Filter the listing below down to the lines with the word "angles" and copy those.

┄┄┄┄┄┄┄┄┄┄

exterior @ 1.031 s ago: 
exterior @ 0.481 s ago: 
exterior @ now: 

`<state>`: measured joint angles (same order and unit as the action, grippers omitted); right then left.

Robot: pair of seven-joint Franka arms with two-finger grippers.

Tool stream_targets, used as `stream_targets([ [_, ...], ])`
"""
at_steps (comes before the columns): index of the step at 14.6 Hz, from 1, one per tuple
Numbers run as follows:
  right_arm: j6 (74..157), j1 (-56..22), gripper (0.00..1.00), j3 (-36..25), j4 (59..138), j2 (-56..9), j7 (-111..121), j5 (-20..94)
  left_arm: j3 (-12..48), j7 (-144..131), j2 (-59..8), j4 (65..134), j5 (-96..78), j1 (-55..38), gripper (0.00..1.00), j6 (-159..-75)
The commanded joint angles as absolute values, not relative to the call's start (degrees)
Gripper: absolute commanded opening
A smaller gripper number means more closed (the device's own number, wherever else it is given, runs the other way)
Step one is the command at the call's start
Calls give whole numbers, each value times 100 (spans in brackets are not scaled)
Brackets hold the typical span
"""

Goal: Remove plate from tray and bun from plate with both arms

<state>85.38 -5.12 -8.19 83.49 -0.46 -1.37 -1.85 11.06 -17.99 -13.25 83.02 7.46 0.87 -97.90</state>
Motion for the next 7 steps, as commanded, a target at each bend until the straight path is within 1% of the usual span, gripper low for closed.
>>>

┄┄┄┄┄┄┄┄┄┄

### Answer
`<state>`: measured joint angles (same order and unit as the action, grippers omitted); right then left.
The commanded joint angles as absolute values, not relative to the call's start (degrees)

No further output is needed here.